Another project combined tens of thousands of editorials from three PRC state media, in both English and Chinese. First, the table of editorials had to be turned into a table of country-editorial pairs, because this was the unit of analysis. SQLite made this simple and kept all our data together, linked by keys. We could then run successive enrichments across this reshaped table, before finally validating them against human codes. The codes stored in SQLite then fed directly into a build pipeline that performed the modeling and produced the descriptive statistics, tables, and validation measures—meaning that later changes in the database are automatically carried through all outputs.

Other features¶

Cache-friendly by default. As long as the codebook is written with row-specific {placeholder} text at the end, most commercial model providers will give a large discount to the cached tokens, significantly reducing the inference costs;
Batch mode. doctrail enrich <name> --execution-mode batch submits through the providers' batch APIs (OpenAI, Anthropic, Gemini) at roughly half the regular price. Large runs are sharded into provider jobs, doctrail batch watch follows progress, results reconcile into the same ledger, and partially failed shards simply retry on the next append-mode run;
Packed screening. For rare-hit boolean screens over short texts, pack_size groups many rows into one call and pack_response_mode: selected_indexes has the model return only the indexes of the hits — so the 99% of rows that don't match cost almost no output tokens. This can significantly reduce costs for cheap screens;
Cost guardrails. Before a run, Doctrail estimates the spend and asks you to confirm once it crosses a threshold (default $5), so a misconfigured run cannot use all your money while you sleep; --skip-cost-check bypasses it and --cost-threshold moves the line;
Model-agnostic. OpenAI, Anthropic, and Gemini are built in, and OpenRouter is wired in too, so an enrichment can point at any of hundreds of models by name. You can instruct your agent to get Doctrail to list all available models on OpenRouter;
Run diffing. doctrail diff-runs shows precisely where two runs disagree — prompt v1 against v2, or one model against another — so you can see what a codebook change actually moved, then diagnose hard cases;
Ingest from Zotero. Besides a folder of files (~a dozen formats), doctrail ingest --zotero pulls a Zotero library or collection straight into the corpus, so your reference manager can be the source. You have to set this up first.

Where to go¶

Use the quick start to install and get going, the tutorial for the guided walkthrough, the code books page for the complete config surface, and the reference for exact commands and flags.

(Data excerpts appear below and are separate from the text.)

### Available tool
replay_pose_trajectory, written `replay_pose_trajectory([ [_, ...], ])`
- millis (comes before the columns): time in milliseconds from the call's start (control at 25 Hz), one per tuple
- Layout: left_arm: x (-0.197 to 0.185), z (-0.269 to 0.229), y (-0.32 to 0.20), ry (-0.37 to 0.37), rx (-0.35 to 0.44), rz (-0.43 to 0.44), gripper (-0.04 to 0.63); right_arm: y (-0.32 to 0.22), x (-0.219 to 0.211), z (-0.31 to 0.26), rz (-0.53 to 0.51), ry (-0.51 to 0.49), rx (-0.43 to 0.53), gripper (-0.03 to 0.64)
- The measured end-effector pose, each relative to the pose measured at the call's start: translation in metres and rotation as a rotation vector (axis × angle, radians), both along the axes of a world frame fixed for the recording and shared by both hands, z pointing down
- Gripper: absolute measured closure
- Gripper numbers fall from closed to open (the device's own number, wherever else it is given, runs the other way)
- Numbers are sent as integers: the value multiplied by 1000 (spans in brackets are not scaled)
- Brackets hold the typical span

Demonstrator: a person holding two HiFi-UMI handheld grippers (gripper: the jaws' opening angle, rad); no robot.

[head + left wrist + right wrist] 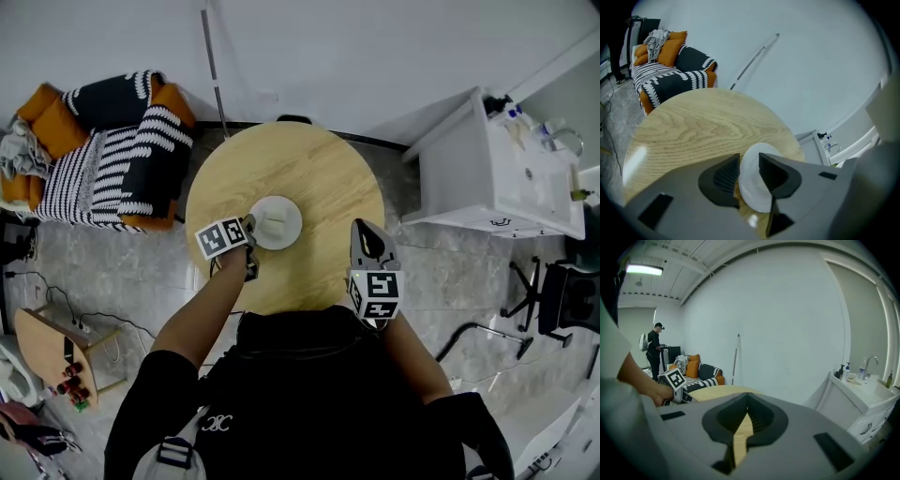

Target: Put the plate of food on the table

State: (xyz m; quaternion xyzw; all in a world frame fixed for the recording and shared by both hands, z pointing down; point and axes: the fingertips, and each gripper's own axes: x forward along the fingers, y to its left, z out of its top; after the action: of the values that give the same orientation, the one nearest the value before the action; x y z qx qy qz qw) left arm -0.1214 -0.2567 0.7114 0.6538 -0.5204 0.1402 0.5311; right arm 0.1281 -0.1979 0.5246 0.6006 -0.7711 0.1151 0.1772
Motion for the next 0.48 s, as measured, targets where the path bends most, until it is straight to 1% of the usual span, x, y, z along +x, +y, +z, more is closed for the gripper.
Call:
replay_pose_trajectory([
  [120,-3,-8,5,11,22,9,462,-3,-4,0,-22,-9,4,609],
  [160,-5,-9,7,12,27,9,473,-5,-6,0,-31,-12,5,609],
  [240,-12,-13,12,-1,41,1,587,-7,-12,-1,-52,-17,6,609],
  [320,-18,-17,17,-11,57,7,588,-8,-18,-1,-74,-21,6,609],
  [400,-19,-21,21,-12,78,36,588,-11,-25,0,-96,-26,5,609],
  [480,-17,-28,24,-27,128,80,588,-13,-31,1,-116,-36,2,609],
])
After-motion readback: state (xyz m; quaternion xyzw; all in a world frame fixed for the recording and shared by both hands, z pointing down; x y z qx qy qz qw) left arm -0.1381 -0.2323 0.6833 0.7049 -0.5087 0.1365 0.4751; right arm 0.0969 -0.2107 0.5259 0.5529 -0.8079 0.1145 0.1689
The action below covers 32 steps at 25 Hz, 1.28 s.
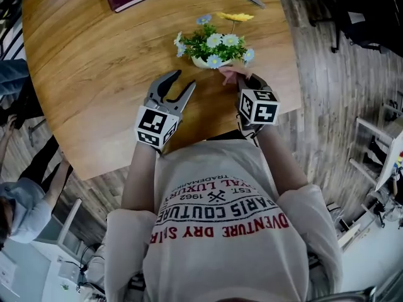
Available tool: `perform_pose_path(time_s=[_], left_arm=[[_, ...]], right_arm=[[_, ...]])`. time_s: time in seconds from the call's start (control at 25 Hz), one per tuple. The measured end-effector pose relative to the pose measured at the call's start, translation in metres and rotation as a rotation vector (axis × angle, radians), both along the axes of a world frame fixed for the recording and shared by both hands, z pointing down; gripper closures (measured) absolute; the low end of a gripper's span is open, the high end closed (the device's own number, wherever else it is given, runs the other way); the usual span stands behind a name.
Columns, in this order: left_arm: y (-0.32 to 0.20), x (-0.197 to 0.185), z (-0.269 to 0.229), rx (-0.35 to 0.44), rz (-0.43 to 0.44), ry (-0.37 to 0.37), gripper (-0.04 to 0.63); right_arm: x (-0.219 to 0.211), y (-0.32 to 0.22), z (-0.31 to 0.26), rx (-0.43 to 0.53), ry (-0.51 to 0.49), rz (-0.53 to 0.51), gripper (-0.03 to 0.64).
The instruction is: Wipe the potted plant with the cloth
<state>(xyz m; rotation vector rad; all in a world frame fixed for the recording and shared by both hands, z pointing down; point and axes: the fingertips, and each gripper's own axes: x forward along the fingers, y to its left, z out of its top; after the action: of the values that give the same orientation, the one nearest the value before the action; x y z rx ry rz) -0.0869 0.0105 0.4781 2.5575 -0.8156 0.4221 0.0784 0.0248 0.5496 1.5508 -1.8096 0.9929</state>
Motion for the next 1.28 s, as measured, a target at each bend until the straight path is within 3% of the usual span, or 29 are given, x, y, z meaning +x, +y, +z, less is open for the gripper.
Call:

Or, better yet, don't do any of that! Just point your agent (i.e. Codex, Claude Code, whether terminal-based or desktop application) at llms.txt and tell it you want to enrich a pile of documents.

As long as you, the human operator, have a fairly clear mental model of how the machinery works, you don't have to manage the implementation details. You describe your goals to the agent, inspect and iterate on the codebook, and get the agent to use Doctrail to carry it out. Doctrail is designed to be driven by agents.

While enrichments are happening, you can open the SQLite database in a software like TablePlus to inspect them and then iterate.